**Work request**. Beneath this line are the data; copy exactly the part of them that opens with the line containing "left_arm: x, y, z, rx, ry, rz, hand" and closes with the line containing "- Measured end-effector", and only that part.

**Information supplied**.
------------------------
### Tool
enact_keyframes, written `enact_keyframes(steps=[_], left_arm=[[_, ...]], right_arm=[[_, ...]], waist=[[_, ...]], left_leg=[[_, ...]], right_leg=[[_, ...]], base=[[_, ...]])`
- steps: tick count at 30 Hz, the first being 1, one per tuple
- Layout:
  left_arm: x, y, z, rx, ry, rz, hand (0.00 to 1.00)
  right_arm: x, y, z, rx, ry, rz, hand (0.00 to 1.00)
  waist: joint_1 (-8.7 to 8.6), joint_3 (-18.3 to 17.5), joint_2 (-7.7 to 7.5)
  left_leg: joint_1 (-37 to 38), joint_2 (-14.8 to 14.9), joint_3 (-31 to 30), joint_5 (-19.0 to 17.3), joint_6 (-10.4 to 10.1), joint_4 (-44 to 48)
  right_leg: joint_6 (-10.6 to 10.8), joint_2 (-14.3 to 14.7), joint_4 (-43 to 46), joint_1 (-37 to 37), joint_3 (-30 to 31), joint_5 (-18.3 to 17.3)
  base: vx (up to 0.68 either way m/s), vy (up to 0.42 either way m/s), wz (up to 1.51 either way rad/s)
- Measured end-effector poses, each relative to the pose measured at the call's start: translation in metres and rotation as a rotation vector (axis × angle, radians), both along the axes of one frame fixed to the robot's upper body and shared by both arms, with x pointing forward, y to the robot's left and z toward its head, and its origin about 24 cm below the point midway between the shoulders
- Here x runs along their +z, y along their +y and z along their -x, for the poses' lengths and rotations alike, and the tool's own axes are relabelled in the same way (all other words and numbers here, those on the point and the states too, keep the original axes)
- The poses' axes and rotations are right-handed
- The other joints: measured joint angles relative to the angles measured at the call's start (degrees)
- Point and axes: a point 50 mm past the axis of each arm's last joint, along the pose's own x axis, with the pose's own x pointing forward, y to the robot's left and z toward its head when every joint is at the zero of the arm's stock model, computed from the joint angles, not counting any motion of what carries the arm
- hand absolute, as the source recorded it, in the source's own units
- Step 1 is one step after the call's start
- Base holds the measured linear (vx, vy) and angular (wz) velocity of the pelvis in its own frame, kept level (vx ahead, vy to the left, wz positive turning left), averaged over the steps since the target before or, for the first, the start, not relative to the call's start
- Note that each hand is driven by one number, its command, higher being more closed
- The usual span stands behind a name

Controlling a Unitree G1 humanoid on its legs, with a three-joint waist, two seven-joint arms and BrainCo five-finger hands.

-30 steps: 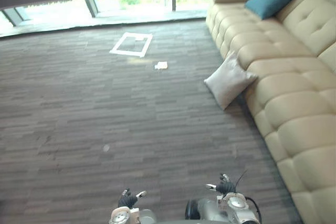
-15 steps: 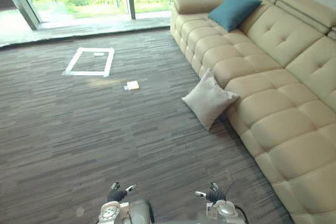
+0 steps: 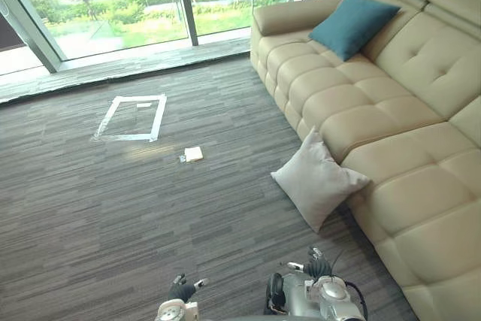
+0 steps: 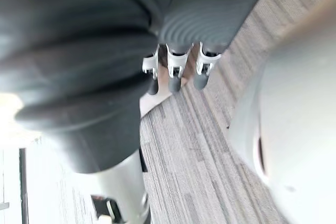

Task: Pick up cushions and gather them together orderly.

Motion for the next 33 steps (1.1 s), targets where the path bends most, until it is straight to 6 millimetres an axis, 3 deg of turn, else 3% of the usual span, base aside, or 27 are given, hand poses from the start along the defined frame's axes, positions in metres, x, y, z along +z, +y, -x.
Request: enact_keyframes(steps=[1, 3, 6, 8, 9, 10, 11, 12, 14, 15, 16, 17, 18, 19, 21, 25, 26, 27, 30, 33], left_arm=[[0.002, 0.003, -0.002, -0.001, -0.011, -0.010, 0.00], [0.004, 0.010, -0.004, 0.005, -0.027, -0.026, 0.00], [0.008, 0.011, -0.010, 0.026, -0.076, -0.026, 0.00], [0.010, 0.010, -0.014, 0.026, -0.094, -0.026, 0.00], [0.010, 0.010, -0.014, 0.026, -0.095, -0.027, 0.00], [0.010, 0.010, -0.014, 0.029, -0.091, -0.030, 0.00], [0.009, 0.009, -0.013, 0.038, -0.088, -0.028, 0.00], [0.009, 0.010, -0.012, 0.042, -0.087, -0.028, 0.00], [0.009, 0.024, -0.010, 0.041, -0.073, -0.059, 0.00], [0.009, 0.024, -0.010, 0.042, -0.069, -0.060, 0.00], [0.008, 0.026, -0.009, 0.041, -0.058, -0.065, 0.00], [0.007, 0.025, -0.008, 0.034, -0.047, -0.067, 0.00], [0.007, 0.025, -0.008, 0.034, -0.043, -0.065, 0.00], [0.005, 0.023, -0.007, 0.033, -0.031, -0.059, 0.00], [0.003, 0.022, -0.002, 0.023, -0.009, -0.055, 0.00], [0.001, 0.019, 0.000, -0.039, 0.014, -0.061, 0.00], [0.001, 0.019, -0.002, -0.051, 0.012, -0.061, 0.00], [0.001, 0.022, -0.002, -0.060, 0.012, -0.063, 0.00], [-0.003, 0.003, 0.000, -0.079, 0.031, -0.015, 0.00], [-0.002, 0.001, -0.003, -0.103, 0.026, -0.018, 0.00]], right_arm=[[-0.001, 0.003, 0.001, -0.001, 0.009, -0.006, 0.00], [-0.003, 0.009, 0.004, 0.003, 0.023, -0.018, 0.00], [-0.008, 0.007, 0.013, -0.023, 0.059, -0.020, 0.00], [-0.009, 0.009, 0.015, -0.027, 0.069, -0.023, 0.00], [-0.009, 0.009, 0.015, -0.027, 0.069, -0.025, 0.00], [-0.010, 0.012, 0.015, -0.025, 0.069, -0.029, 0.00], [-0.012, 0.014, 0.019, -0.019, 0.083, -0.030, 0.00], [-0.012, 0.016, 0.020, -0.015, 0.089, -0.034, 0.00], [-0.014, 0.031, 0.024, 0.002, 0.101, -0.066, 0.00], [-0.015, 0.031, 0.025, 0.008, 0.104, -0.066, 0.00], [-0.015, 0.031, 0.025, 0.011, 0.107, -0.066, 0.00], [-0.014, 0.031, 0.024, 0.016, 0.101, -0.065, 0.00], [-0.014, 0.031, 0.023, 0.018, 0.097, -0.065, 0.00], [-0.013, 0.031, 0.022, 0.020, 0.088, -0.065, 0.00], [-0.011, 0.031, 0.019, 0.022, 0.072, -0.064, 0.00], [-0.009, 0.029, 0.013, 0.027, 0.056, -0.059, 0.00], [-0.009, 0.028, 0.012, 0.029, 0.057, -0.054, 0.00], [-0.010, 0.025, 0.015, 0.027, 0.065, -0.049, 0.00], [-0.010, 0.004, 0.015, -0.004, 0.070, -0.007, 0.00], [-0.011, -0.002, 0.017, -0.046, 0.074, -0.004, 0.00]], waist=[[0.15, 0.43, -0.42], [0.23, 0.75, -2.64], [1.84, 0.39, -3.22], [2.95, 0.49, -3.44], [3.04, 0.52, -3.51], [3.01, 0.39, -3.62], [3.18, 0.21, -3.32], [3.33, -0.04, -3.44], [3.20, -1.85, -6.95], [3.31, -1.93, -7.13], [3.35, -1.89, -7.28], [3.09, -1.76, -7.06], [3.07, -1.71, -6.99], [3.08, -1.56, -6.77], [2.87, -1.44, -6.20], [2.04, -1.38, -5.98], [2.06, -1.35, -6.16], [2.01, -1.52, -7.34], [1.87, -1.80, -3.41], [1.60, -1.55, -3.06]], left_leg=[[-2.17, 1.09, 0.63, -1.22, -0.05, 3.46], [-7.52, 0.92, 3.33, -3.53, 1.19, 2.71], [-14.30, -0.27, 6.13, -6.31, 2.88, -12.02], [-16.74, -3.19, 2.79, -6.06, 2.61, -22.13], [-16.92, -4.04, 1.64, -5.57, 2.29, -24.46], [-16.84, -6.38, -1.71, -3.01, 1.63, -32.78], [-16.60, -6.79, -3.31, 1.21, 1.49, -35.99], [-16.31, -7.11, -3.27, 3.21, 1.97, -35.43], [-14.60, -8.53, 2.12, -0.93, 4.26, -34.11], [-14.11, -8.56, 2.94, -1.19, 4.61, -33.86], [-11.53, -8.61, 6.27, -2.97, 6.45, -33.27], [-9.25, -9.04, 7.53, -4.24, 7.38, -33.73], [-7.29, -9.14, 8.86, -5.10, 7.60, -34.50], [-3.82, -9.29, 10.58, -5.94, 7.64, -36.28], [1.92, -9.34, 13.39, -5.94, 7.61, -40.71], [6.87, -9.22, 17.57, -5.80, 7.37, -45.62], [7.48, -9.72, 17.81, -5.75, 7.28, -45.61], [7.71, -11.14, 17.35, -5.74, 7.26, -45.59], [8.76, -9.01, 14.42, -5.44, 6.07, -45.48], [7.47, -6.64, 14.04, -5.23, 5.38, -37.60]], right_leg=[[-0.35, 0.84, -1.30, 3.08, 1.04, -1.00], [0.12, 1.00, -5.67, 9.19, 3.85, -2.16], [1.55, 1.10, -11.13, 14.93, 9.06, -1.86], [2.88, 0.38, -12.48, 17.73, 12.63, -2.67], [3.34, 0.10, -12.74, 18.26, 13.31, -2.96], [4.90, -0.73, -13.19, 19.29, 15.86, -4.16], [6.45, -0.85, -12.97, 19.90, 18.33, -6.01], [7.08, -1.22, -12.57, 19.93, 19.60, -6.68], [8.05, -4.45, -7.03, 17.37, 22.68, -6.06], [8.32, -4.83, -5.36, 16.53, 22.89, -5.86], [9.29, -5.95, 3.06, 13.20, 23.26, -4.54], [11.40, -7.49, 9.82, 10.38, 21.54, -2.30], [12.07, -8.54, 14.56, 8.48, 19.80, -1.53], [11.78, -10.53, 20.27, 5.53, 15.54, -1.70], [10.60, -12.75, 21.84, 3.16, 8.52, -2.94], [9.10, -13.72, 8.86, -0.39, -4.95, -2.91], [8.12, -12.82, 2.18, -0.94, -6.69, 0.65], [4.58, -12.16, -3.01, -0.65, -6.28, 4.73], [4.52, -9.31, -5.57, 1.84, -6.37, 4.40], [4.52, -7.56, -7.38, 4.82, -6.19, 3.30]], base=[[0.52, -0.075, -0.61], [0.47, -0.065, -0.57], [0.46, 0.034, -0.82], [0.54, 0.219, -0.83], [0.55, 0.309, -0.93], [0.43, 0.322, -1.05], [0.43, 0.359, -1.17], [0.44, 0.389, -1.22], [0.45, 0.362, -0.99], [0.43, 0.336, -0.86], [0.37, 0.314, -0.74], [0.36, 0.296, -0.79], [0.33, 0.245, -0.70], [0.30, 0.198, -0.72], [0.30, 0.170, -0.68], [0.21, 0.050, -0.43], [0.34, -0.078, -0.22], [0.31, -0.103, -0.27], [0.28, -0.105, -0.34], [0.23, -0.104, -0.12]])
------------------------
**Answer to this exercise**.
  left_arm: x, y, z, rx, ry, rz, hand (0.00 to 1.00)
  right_arm: x, y, z, rx, ry, rz, hand (0.00 to 1.00)
  waist: joint_1 (-8.7 to 8.6), joint_3 (-18.3 to 17.5), joint_2 (-7.7 to 7.5)
  left_leg: joint_1 (-37 to 38), joint_2 (-14.8 to 14.9), joint_3 (-31 to 30), joint_5 (-19.0 to 17.3), joint_6 (-10.4 to 10.1), joint_4 (-44 to 48)
  right_leg: joint_6 (-10.6 to 10.8), joint_2 (-14.3 to 14.7), joint_4 (-43 to 46), joint_1 (-37 to 37), joint_3 (-30 to 31), joint_5 (-18.3 to 17.3)
  base: vx (up to 0.68 either way m/s), vy (up to 0.42 either way m/s), wz (up to 1.51 either way rad/s)
- Measured end-effector poses, each relative to the pose measured at the call's start: translation in metres and rotation as a rotation vector (axis × angle, radians), both along the axes of one frame fixed to the robot's upper body and shared by both arms, with x pointing forward, y to the robot's left and z toward its head, and its origin about 24 cm below the point midway between the shoulders

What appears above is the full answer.